- [Task instructions]: Only one stretch of the data below is wanted: the lines from the one with "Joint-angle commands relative" through the one with "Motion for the", repeated exactly.

- [Provided material]:
=== Section Start ===
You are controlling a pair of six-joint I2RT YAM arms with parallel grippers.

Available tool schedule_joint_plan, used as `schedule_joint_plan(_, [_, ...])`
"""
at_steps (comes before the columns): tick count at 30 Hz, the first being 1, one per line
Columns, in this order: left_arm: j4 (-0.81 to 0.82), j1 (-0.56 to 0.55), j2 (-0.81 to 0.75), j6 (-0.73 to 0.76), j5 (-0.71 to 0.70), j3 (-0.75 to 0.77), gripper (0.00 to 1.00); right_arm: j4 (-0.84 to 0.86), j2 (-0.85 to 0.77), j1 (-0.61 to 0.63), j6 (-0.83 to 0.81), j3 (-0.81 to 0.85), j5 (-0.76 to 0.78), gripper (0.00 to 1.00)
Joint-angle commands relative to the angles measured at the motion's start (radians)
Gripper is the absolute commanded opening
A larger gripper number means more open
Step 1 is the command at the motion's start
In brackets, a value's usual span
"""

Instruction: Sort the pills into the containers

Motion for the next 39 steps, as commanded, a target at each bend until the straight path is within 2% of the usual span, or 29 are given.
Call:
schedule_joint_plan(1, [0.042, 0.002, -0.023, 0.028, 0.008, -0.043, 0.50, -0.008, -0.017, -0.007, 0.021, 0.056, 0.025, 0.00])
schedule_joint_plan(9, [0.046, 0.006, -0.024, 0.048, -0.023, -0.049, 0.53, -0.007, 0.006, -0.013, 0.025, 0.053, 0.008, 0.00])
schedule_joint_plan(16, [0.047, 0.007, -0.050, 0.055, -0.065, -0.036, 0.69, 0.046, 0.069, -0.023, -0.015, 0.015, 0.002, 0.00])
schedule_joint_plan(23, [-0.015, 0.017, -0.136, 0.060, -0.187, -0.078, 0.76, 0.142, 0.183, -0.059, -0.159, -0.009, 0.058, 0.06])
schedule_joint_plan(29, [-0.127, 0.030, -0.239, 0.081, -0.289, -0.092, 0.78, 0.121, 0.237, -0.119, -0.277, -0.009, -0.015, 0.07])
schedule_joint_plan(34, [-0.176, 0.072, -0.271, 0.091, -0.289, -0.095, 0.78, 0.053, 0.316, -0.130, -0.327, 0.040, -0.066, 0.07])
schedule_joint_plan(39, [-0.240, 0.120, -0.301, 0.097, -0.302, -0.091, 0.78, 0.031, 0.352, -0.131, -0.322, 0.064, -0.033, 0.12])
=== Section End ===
- [Expected output]:
Joint-angle commands relative to the angles measured at the motion's start (radians)
Gripper is the absolute commanded opening
A larger gripper number means more open
Step 1 is the command at the motion's start
In brackets, a value's usual span
"""

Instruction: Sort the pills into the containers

Motion for the next 39 steps, as commanded, a target at each bend until the straight path is within 2% of the usual span, or 29 are given.

There is nothing further to the answer.